(Records from a collection)
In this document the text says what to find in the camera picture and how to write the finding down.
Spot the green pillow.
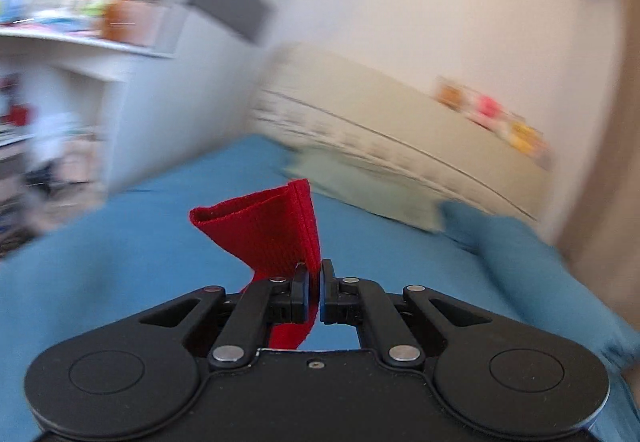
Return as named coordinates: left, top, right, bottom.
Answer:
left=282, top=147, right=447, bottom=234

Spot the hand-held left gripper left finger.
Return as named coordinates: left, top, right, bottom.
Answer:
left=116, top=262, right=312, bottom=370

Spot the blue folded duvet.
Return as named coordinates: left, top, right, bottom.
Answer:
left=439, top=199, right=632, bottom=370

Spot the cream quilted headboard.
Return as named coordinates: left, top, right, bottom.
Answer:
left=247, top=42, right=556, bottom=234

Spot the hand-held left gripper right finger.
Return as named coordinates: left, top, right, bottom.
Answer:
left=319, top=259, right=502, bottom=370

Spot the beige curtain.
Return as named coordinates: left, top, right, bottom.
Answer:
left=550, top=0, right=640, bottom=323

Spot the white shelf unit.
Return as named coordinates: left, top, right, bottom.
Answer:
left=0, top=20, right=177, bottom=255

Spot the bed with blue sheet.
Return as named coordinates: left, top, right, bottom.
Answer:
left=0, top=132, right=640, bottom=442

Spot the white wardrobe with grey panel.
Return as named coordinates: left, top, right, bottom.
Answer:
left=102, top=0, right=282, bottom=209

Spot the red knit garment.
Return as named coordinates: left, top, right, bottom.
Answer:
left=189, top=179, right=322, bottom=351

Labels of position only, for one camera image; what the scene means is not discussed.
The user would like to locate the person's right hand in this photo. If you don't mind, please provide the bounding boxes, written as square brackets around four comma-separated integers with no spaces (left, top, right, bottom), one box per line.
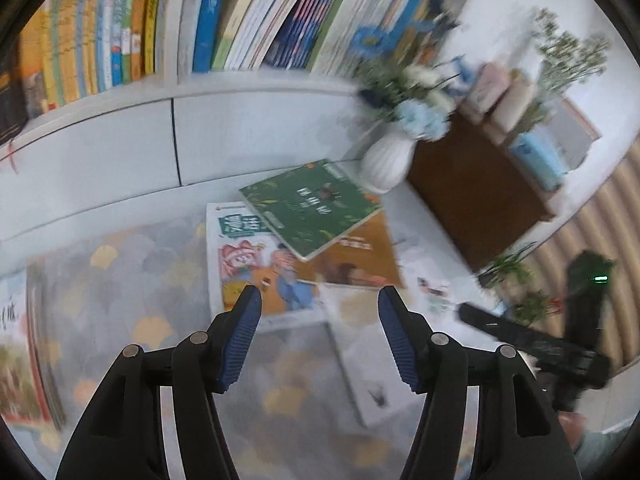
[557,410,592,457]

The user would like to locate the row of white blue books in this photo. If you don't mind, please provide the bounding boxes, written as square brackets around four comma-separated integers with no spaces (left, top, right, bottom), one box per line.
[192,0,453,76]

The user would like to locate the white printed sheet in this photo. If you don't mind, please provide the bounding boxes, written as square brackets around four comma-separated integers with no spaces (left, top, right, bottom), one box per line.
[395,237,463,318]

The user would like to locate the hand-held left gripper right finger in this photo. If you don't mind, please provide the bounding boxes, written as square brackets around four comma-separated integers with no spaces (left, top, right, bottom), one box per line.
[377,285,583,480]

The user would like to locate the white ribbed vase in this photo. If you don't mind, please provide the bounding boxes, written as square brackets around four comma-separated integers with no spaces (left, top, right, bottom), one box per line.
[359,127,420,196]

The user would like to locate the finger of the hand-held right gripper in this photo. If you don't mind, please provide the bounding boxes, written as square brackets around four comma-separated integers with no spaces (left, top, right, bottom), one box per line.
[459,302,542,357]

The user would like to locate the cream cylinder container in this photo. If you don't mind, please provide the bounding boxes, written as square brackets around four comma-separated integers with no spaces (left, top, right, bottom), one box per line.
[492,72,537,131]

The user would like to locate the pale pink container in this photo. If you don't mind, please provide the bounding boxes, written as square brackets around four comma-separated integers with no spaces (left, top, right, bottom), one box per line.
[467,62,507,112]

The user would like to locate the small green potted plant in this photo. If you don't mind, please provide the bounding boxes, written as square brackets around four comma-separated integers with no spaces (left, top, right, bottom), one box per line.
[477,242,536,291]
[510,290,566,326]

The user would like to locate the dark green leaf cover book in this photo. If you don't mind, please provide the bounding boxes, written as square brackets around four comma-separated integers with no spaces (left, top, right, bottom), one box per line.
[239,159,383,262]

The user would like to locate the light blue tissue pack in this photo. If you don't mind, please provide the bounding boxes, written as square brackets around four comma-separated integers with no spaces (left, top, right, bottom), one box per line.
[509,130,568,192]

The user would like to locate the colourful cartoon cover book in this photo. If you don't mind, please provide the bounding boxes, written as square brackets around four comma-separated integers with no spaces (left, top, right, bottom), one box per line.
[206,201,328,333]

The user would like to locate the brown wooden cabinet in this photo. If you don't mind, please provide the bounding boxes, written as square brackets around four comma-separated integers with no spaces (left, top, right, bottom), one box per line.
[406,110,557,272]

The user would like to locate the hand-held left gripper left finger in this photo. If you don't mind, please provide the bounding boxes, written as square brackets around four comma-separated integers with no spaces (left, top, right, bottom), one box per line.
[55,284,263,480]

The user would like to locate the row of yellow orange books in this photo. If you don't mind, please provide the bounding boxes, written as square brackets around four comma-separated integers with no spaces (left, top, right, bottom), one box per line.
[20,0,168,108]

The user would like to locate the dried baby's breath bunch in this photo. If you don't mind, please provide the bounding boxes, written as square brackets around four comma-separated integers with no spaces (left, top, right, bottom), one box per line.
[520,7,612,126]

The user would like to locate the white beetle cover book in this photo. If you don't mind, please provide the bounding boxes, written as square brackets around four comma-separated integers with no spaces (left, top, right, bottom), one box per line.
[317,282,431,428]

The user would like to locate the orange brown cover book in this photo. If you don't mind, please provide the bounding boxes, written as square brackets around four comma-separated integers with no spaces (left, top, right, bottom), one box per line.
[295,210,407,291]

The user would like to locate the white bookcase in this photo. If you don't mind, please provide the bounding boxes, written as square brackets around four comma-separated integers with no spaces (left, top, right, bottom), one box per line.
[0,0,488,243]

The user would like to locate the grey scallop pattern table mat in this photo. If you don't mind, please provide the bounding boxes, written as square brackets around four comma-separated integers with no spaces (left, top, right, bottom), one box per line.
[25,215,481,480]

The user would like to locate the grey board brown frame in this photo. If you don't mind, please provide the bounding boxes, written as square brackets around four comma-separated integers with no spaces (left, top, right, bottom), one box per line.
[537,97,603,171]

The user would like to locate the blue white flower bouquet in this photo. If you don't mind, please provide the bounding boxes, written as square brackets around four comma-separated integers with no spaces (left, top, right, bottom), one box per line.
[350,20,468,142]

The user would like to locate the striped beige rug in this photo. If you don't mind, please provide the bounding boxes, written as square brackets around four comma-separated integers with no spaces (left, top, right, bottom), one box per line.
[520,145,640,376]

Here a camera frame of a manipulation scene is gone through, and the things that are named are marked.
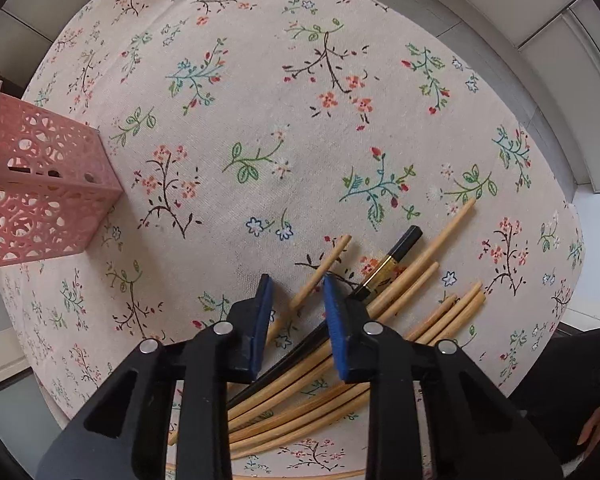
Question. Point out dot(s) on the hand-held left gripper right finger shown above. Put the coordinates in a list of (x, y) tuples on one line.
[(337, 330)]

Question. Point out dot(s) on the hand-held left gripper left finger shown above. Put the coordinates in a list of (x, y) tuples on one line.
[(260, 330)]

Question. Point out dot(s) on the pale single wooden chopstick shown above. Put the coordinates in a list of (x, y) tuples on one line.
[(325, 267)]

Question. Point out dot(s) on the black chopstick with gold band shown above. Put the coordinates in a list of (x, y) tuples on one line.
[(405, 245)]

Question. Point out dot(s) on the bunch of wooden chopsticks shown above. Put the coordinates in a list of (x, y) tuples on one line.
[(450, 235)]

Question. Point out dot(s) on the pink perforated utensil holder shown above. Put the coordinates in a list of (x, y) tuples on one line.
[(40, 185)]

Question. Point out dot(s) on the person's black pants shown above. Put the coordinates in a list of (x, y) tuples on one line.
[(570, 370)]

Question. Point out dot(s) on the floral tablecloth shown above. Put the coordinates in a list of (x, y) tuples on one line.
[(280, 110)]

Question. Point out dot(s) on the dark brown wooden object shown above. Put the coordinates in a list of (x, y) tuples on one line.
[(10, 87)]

==

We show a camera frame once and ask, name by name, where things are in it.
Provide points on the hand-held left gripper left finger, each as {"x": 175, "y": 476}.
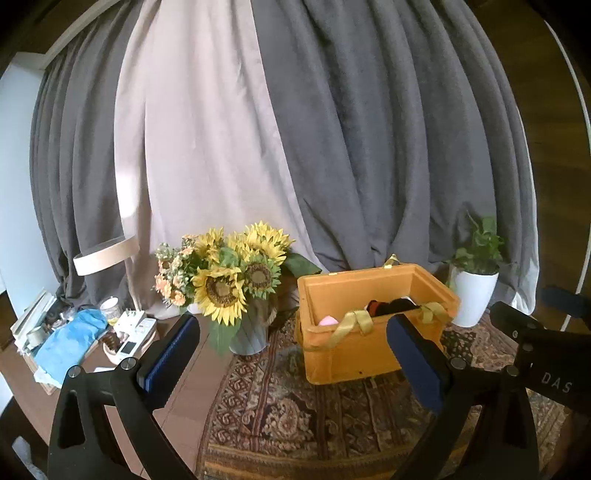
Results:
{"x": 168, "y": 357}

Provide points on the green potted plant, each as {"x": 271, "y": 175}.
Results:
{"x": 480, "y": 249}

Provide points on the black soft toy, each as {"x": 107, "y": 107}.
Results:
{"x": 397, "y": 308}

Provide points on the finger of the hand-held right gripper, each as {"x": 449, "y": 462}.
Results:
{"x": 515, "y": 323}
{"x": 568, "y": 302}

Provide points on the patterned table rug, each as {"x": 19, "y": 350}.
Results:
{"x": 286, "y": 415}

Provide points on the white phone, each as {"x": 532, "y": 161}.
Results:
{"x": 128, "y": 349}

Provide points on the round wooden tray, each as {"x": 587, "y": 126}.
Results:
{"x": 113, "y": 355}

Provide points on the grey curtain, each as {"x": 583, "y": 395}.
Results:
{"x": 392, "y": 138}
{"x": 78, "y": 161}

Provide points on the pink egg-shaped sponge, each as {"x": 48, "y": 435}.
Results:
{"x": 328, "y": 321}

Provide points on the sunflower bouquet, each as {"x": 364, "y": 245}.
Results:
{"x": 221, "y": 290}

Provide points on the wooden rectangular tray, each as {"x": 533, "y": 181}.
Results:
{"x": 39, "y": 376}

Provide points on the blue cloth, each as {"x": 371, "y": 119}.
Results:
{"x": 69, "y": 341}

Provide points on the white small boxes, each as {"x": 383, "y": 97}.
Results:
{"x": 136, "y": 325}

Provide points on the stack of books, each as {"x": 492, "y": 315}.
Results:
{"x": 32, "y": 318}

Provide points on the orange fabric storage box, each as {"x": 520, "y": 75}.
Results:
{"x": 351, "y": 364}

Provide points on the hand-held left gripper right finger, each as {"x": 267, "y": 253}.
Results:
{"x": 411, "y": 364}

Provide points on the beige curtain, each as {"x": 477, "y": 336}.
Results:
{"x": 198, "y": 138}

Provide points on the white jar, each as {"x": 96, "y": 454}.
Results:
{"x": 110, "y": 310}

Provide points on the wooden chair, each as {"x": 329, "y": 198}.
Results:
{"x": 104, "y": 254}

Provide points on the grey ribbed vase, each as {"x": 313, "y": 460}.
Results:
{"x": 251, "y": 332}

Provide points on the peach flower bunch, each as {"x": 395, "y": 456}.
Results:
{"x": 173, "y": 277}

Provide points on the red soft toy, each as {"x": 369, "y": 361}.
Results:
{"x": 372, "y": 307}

* PROBLEM TO SOLVE: Look through the entries above and find each line where the word "things" occurs; copy those lines.

* RESULT BELOW:
Here a camera frame of a manipulation scene is gone through, and the things that are named are marked.
We show a camera frame once and ask, name by name, where things are in it.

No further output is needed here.